Similarly, we reject the ground that the charge sheet was defective because the words “intentionally” or “unlawful” were not included. The act of defilement in itself is unlawful. The words do not constitute any of the elements of the offence of defilement as was explained in the case of Josephat Wanjala Olbai V. Republic, Eldoret Criminal Appeal No. 92 of 2015, which stated:

“[25] The offence of defilement is unlawful and the absence of the words “intentional” and “unlawful” in the particulars of the charge do not render the charge defective. The words ‘intentional’ and ‘unlawful’ are not ingredients of the offence of defilement under section 8(1) of the Sexual Offences Act. Defilement itself is unlawful. Those words are only elements of a charge of rape and attempted rape under section 3(1) and section 4 of the Sexual Offences Act respectively.”

Lastly, regarding the sentence, we observed at the beginning of this judgment that the appellant was sentenced by the trial court to 25 years’ imprisonment, when the minimum sentence for an offence under section 8(1)(3) of the Sexual Offences Act is 20 years. The Judge expressed the view that the sentence was not inherently illegal but thought that 20 years’ imprisonment would be sufficient deterrence. She substituted 25 years with 20 years.
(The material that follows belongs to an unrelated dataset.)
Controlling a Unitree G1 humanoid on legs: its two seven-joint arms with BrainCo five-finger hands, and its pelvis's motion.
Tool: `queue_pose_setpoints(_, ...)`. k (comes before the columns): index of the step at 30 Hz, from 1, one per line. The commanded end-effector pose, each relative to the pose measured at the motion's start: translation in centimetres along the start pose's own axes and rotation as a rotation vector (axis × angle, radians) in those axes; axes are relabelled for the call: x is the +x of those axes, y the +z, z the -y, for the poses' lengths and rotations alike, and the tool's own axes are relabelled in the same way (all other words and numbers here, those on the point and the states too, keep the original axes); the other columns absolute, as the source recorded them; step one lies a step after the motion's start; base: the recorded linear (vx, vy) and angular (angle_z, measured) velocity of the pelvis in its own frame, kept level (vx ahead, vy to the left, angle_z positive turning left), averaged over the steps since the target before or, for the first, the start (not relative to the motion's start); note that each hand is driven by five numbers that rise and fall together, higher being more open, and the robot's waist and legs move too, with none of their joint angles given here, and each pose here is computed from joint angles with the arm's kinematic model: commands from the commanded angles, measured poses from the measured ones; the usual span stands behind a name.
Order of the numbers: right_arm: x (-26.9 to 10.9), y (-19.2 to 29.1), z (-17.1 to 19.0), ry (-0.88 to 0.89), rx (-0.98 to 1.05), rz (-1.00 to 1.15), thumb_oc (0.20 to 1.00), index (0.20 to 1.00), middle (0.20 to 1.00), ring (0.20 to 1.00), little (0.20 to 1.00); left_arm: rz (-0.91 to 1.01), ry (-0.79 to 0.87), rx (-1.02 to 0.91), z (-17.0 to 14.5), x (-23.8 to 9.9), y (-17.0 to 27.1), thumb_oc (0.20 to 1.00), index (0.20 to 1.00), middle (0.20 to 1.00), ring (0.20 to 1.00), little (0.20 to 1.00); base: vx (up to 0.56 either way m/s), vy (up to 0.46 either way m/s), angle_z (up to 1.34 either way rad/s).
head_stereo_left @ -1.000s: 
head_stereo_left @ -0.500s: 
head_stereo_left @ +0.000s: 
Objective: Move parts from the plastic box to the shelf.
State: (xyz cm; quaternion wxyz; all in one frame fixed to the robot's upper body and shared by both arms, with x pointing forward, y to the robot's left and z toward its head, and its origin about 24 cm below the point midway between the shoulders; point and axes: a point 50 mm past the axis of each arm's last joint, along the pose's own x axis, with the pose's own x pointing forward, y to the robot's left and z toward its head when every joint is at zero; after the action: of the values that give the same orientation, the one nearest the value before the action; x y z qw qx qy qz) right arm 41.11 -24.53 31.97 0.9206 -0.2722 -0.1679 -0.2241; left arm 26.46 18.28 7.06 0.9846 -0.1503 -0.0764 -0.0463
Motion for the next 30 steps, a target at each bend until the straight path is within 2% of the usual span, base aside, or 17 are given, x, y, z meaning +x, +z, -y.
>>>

We find no basis, even on the application of Francis Karioko Muruatetu & Anor V. Republic, Supreme Court Petition No. 15 & 16 of 2015, to interfere with the sentence.

The upshot is that the appeal is bereft of merit and is accordingly dismissed in its entirety.

Dated and delivered at Nairobi this 24th day of April, 2020.

W. OUKO, (P)

.....................................

JUDGE OF APPEAL

D.K. MUSINGA

.....................................

JUDGE OF APPEAL

S. ole KANTAI

....................................

JUDGE OF APPEAL

I certify that this is a true copy of the original.